This lecture examined the iconography of the lion in Javanese Islamic funerary art from the 15th to 17th century as little is known about the early Islamic period in Java. This is due to the scarcity of textual and material sources from the early Islamic phase in Javanese history.
Tuesday, 29 March 2016 – Given the scarcity of written sources from the early Islamic phase in Javanese history, material culture is an invaluable tool for examining this dynamic period of change as Javanese culture transformed from Hindu-Buddhist to Islamic confession.
Dr David Kyle Latinis opening the session as chairperson (Source: ISEAS – Yusof Ishak Institute)
A motif that began to appear in the early Islamic period was the seated lion, which often appeared in pairs on both sides of a portal opening in the mausolea of Muslim holy men or wali who were also local rulers. These mausolea continue to be revered by Muslim pilgrims up to the present. The lions are carved in stone or wood in relief or in-the-round.
Dr Njoto starting off the session by providing the background of the carved lions forms on five mausolea (Source: ISEAS – Yusof Ishak Institute)
During the lecture held this morning, Dr Hélène Njoto, Visiting Fellow, Nalanda-Sriwijaya Centre, ISEAS – Yusof Ishak Institute, analysed the features of the lions on five mausolea and related some of them to the Chinese lion and qilin and other correlated motifs (baizi, etc.) from Vietnamese art. The appearance of these sinicised forms is supported by the wide circulation of Chinese and Vietnamese ceramics which motifs probably inspired craftsmen, but also by circulation of men in the region through a dynamic trade network.

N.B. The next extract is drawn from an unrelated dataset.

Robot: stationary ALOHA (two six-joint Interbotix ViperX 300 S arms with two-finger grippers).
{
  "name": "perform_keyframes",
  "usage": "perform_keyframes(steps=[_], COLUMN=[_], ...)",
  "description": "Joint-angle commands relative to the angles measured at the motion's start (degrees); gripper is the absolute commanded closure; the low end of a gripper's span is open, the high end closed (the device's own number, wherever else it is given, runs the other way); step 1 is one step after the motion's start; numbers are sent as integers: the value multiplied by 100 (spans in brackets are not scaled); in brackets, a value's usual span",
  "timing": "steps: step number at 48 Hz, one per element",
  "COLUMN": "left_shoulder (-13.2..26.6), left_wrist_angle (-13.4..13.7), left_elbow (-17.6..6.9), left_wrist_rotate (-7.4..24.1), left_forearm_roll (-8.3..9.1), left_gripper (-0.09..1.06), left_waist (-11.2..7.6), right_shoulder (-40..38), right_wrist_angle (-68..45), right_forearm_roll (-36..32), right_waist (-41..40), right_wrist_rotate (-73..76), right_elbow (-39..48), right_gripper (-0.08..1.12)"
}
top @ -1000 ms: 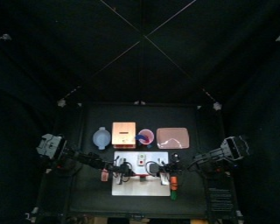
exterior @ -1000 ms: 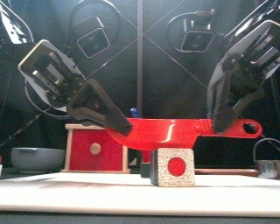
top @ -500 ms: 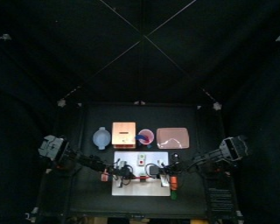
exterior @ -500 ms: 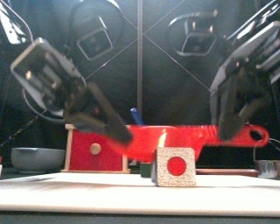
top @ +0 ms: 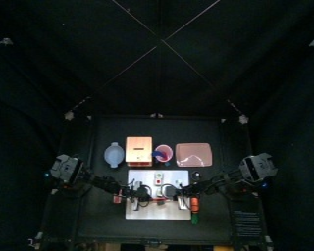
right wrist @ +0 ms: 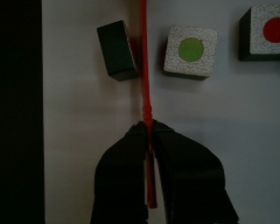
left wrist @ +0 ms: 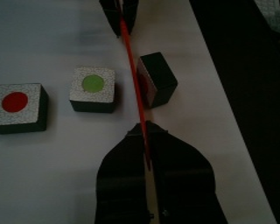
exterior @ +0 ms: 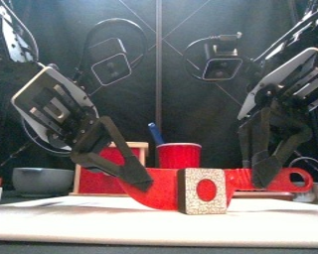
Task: Cut the sushi into 4 pieces with the knife
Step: Cut the sushi into 4 pieces
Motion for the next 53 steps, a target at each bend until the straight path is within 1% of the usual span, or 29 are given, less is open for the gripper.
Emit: perform_keyframes(steps=[1, 4, 8, 9, 16, 24, 28, 32, 36, 37, 39, 41, 48, 53], left_shoulder=[105, 79, 26, 18, -62, -193, -290, -396, -483, -536, -606, -677, -1020, -1301], left_wrist_angle=[158, 167, 167, 167, 211, 316, 396, 422, 422, 422, 422, 413, 413, 422], left_elbow=[-26, -18, 0, 9, 18, 26, 26, 26, 18, 9, 0, -9, 9, 35], left_wrist_rotate=[79, 97, 97, 97, 97, 97, 97, 97, 88, 79, 79, 79, 88, 79], left_forearm_roll=[9, 35, 123, 176, 439, 633, 703, 861, 1055, 1116, 1178, 1204, 1204, 1204], left_gripper=[71, 71, 71, 71, 71, 71, 71, 68, 65, 63, 59, 55, 35, 24], left_waist=[123, 237, 404, 466, 694, 896, 923, 923, 879, 861, 844, 835, 826, 835], right_shoulder=[88, 62, 35, 26, -35, -105, -158, -229, -316, -352, -404, -475, -729, -1002], right_wrist_angle=[-18, 0, 9, 9, 9, 9, 9, 26, 53, 62, 88, 141, 308, 439], right_forearm_roll=[-62, -114, -158, -176, -308, -378, -369, -369, -343, -343, -343, -343, -369, -352], right_waist=[-88, -158, -272, -308, -431, -510, -501, -466, -466, -466, -466, -457, -404, -378], right_wrist_rotate=[-26, -26, -26, -26, -26, -26, -26, -26, -18, -18, -18, -18, -26, -18], right_elbow=[-26, -9, 0, 0, -18, -44, -53, -53, -70, -79, -97, -97, -62, 18], right_gripper=[96, 96, 96, 96, 96, 96, 96, 96, 96, 96, 96, 96, 96, 96])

Dr Njoto also provided a comparative analysis of the carved lion forms in other contexts (royal and cult regalia) to show the spread of sinicised motifs outside the funerary complexes.
Dr Njoto addressing questions from the participants (Source: ISEAS – Yusof Ishak Institute)
Dr Njoto concluded that the lions and other motifs present on the funerary sites such as floral motifs point to the ruling elites’ strong taste for sinicised motifs. This phenomenon is consistent with the popular belief that the early Muslim rulers were Chinese or they could be persons who were strongly influenced by Chinese culture. The development also unfolds within the double processes of the Javanisation of Muslim foreigners and the Islamisation of Java.
Dr Hew Wai Weng, ISEAS Visiting Fellow posing a question to the speaker (Source: ISEAS – Yusof Ishak Institute)
About 40 participants attended the 1.5-hr lecture which was held in Seminar Room 2, ISEAS.